************
Introduction
************

Rationale
=========

The goal of this package is to simplify the expression of computer vision algorithms in
Python.  Images can be represented as 2D or 3D arrays which are the domain of `NumPy
<https://numpy.org>`_ but many powerful image and point cloud specific operations are
provided by other popular packages such as `OpenCV <https://opencv.org>`_, `Pillow <https://pillow.readthedocs.io/en/stable/>`_,
`SciPy <https://scipy.org>`_, `scikit-image <https://scikit-image.org>`_, and `Open3D <open3d.org>`_.
OpenCV does an adequate job of displaying images but is nowhere nearly as powerful
`matplotlib <https://matplotlib.org>`_ which can display a wide range of 2D graphics,
but for 3D graphics Open3D is the go-to.

In practice, using these various packages together, to exploit their individual strengths,
is complex -- each have their own way of working, similar options are accessed
differently and some function require image pixels to have particular types. None of
them consider the image as an object with a set of useful image and vision processing
methods and operators.  

For example, to read an image using OpenCV, smooth it, and display it is::

    import cv2
    import numpy

    # read image
    src = cv2.imread(".../flowers1.png", cv2.IMREAD_UNCHANGED)
    
    # apply Gaussian blur on src image
    dst = cv2.GaussianBlur(src, (5,5), cv2.BORDER_DEFAULT)
    
    # display input and output image
    cv2.imshow("Gaussian Smoothing",numpy.hstack((src, dst)))
    cv2.waitKey(0) # waits until a key is pressed
    cv2.destroyAllWindows() # destroys the window showing image

Using this toolbox we would write instead::

    from machinevisiontoolbox import Image

    img = Image.Read("flowers1.png") # read the image
    smooth = img.smooth(hw=2)  # apply a Gaussian blur
    smooth.disp(block=True)  # display and block until window dismissed

or even::

    from machinevisiontoolbox import Image

    img = Image.Read("flowers1.png").smooth(hw=2).disp(block=True)

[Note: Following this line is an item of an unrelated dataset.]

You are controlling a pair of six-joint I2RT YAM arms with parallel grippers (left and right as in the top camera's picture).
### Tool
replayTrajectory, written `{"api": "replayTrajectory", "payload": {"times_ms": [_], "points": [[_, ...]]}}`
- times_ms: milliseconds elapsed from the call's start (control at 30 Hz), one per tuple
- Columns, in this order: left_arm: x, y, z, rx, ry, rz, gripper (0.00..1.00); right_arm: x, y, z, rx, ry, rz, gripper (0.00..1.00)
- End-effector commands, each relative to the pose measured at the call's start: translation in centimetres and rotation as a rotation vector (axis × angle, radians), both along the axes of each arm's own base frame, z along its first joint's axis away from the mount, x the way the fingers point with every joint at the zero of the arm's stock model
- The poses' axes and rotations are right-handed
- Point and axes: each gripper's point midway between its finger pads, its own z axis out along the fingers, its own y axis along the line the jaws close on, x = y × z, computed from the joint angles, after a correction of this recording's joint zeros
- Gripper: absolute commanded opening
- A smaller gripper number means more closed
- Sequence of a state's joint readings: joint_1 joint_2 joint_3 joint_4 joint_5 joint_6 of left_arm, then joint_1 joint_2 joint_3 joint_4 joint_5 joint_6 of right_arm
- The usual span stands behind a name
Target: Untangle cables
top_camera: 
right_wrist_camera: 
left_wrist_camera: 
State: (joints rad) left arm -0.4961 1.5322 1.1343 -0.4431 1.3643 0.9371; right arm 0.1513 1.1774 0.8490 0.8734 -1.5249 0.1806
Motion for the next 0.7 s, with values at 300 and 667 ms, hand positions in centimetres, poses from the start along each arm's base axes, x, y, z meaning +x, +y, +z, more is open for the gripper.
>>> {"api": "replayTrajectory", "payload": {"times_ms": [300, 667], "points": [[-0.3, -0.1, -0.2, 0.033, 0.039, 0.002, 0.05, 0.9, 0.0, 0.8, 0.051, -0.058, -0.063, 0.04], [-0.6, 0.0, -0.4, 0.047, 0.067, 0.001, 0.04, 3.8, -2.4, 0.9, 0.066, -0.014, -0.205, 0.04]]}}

which exploits the power of Python's method chaining -- allowing a processing pipeline
to be expressed in a single line of very readable code.

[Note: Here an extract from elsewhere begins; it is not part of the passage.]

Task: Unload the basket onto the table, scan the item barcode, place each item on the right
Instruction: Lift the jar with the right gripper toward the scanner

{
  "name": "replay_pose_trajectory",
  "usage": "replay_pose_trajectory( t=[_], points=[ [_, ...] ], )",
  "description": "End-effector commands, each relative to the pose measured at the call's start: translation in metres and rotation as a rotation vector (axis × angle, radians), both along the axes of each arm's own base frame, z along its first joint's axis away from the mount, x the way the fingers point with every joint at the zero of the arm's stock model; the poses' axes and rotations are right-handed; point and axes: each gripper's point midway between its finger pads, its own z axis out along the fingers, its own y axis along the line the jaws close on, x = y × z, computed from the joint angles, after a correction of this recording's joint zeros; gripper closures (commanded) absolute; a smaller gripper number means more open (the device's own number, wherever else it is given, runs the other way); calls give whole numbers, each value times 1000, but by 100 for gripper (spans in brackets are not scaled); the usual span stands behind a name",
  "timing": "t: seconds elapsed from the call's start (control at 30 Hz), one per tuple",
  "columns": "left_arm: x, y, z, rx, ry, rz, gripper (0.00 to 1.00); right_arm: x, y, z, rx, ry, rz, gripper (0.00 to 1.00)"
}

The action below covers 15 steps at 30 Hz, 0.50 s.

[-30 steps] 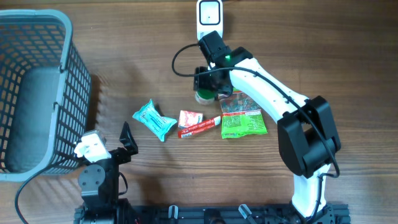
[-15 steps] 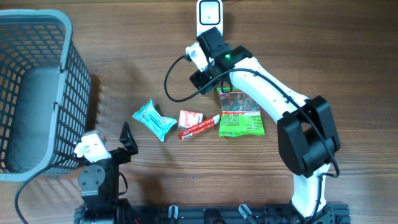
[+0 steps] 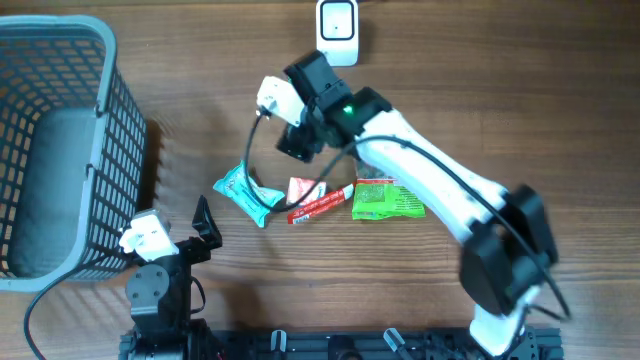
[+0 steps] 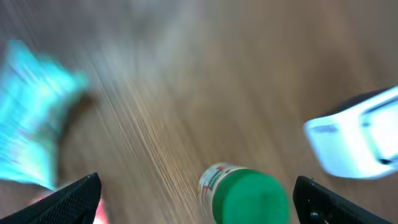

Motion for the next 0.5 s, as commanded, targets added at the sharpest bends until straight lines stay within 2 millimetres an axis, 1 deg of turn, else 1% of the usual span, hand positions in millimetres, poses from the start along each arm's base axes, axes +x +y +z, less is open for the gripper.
replay_pose_trajectory(
  t=[0.0, 0.07, 0.1, 0.13, 0.17, 0.2, 0.23, 0.27, 0.3, 0.33, 0.37, 0.4, 0.43, 0.47],
  points=[
    [0, 4, -1, 23, 3, 15, 0, -22, -9, 95, 307, 51, -266, 0],
    [0, 4, -1, 23, 3, 15, 0, -30, -16, 108, 370, 95, -344, 0],
    [0, 4, -1, 23, 3, 15, 0, -33, -18, 112, 402, 124, -391, 0],
    [0, 4, -1, 23, 3, 15, 0, -32, -18, 114, 429, 134, -415, 0],
    [0, 4, -1, 23, 3, 15, 0, -29, -15, 112, 458, 149, -447, 9],
    [0, 4, -1, 23, 3, 15, 0, -24, -14, 108, 483, 161, -490, 32],
    [0, 4, -1, 23, 3, 15, 0, -19, -14, 100, 500, 176, -541, 37],
    [0, 4, -1, 23, 3, 15, 0, -10, -16, 87, 519, 195, -640, 34],
    [0, 4, -1, 23, 3, 15, 0, -2, -17, 76, 517, 195, -701, 3],
    [0, 4, -1, 23, 3, 15, 0, 7, -17, 59, 480, 180, -719, 0],
    [0, 4, -1, 23, 3, 15, 0, 13, -19, 45, 436, 163, -722, 0],
    [0, 4, -1, 23, 3, 15, 0, 18, -19, 29, 373, 141, -691, 0],
    [0, 4, -1, 23, 3, 15, 0, 25, -21, 6, 286, 122, -641, 0],
    [0, 4, -1, 23, 3, 15, 0, 29, -23, -6, 246, 119, -623, 0]
  ],
)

While the merits (or demerits) of these different approaches is  subjective, you get the idea that the Toolbox allows 
succinct coding without the need for lots of OpenCV flags like ``cv2.IMREAD_UNCHANGED`` in the example above.

In summary, the `Machine Vision Toolbox for Python (MVTB-P) <https://github.com/petercorke/machinevision-toolbox-python>`_:

* provides many functions that are useful in machine vision and vision-based control.  
* provides a simple, yet powerful and consistent, object-oriented wrapper of OpenCV
  functions. It supports operator overloading and handles the gnarly details of
  OpenCV-like conversion to/from float32 and the BGR color order.
* leverages the power of NumPy and OpenCV, and inherits their efficiency, portability
  and maturity.
* has similar, but not identical, functionality to the older `Machine Vision Toolbox for MATLAB <https://github.com/petercorke/machinevision-toolbox-matlab>`_. 
* includes over 100 functions such as image file reading and writing, acquisition,
  display, filtering, blob, point and line feature extraction,  mathematical morphology,
  homographies, visual Jacobians, camera calibration and color space conversion. With
  input from a web camera and output to a robot (not provided) it would be possible to
  implement a visual servo system entirely in Python.  
* includes functionality spanning photometry, photogrammetry, colorimetry; while also being sufficient to 
  support the book `Robotics, Vision & Control <https://petercorke.com/rvc3p>`_. 


Image objects
=============

The key element of the Toolbox is the :class:`~machinevisiontoolbox.ImageCore.Image` class.
This sections provides some examples, but full details are given in :ref:`image_class_label`.
The remainder of this section provides a brief overview of the key features of the
:class:`~machinevisiontoolbox.ImageCore.Image` class with examples.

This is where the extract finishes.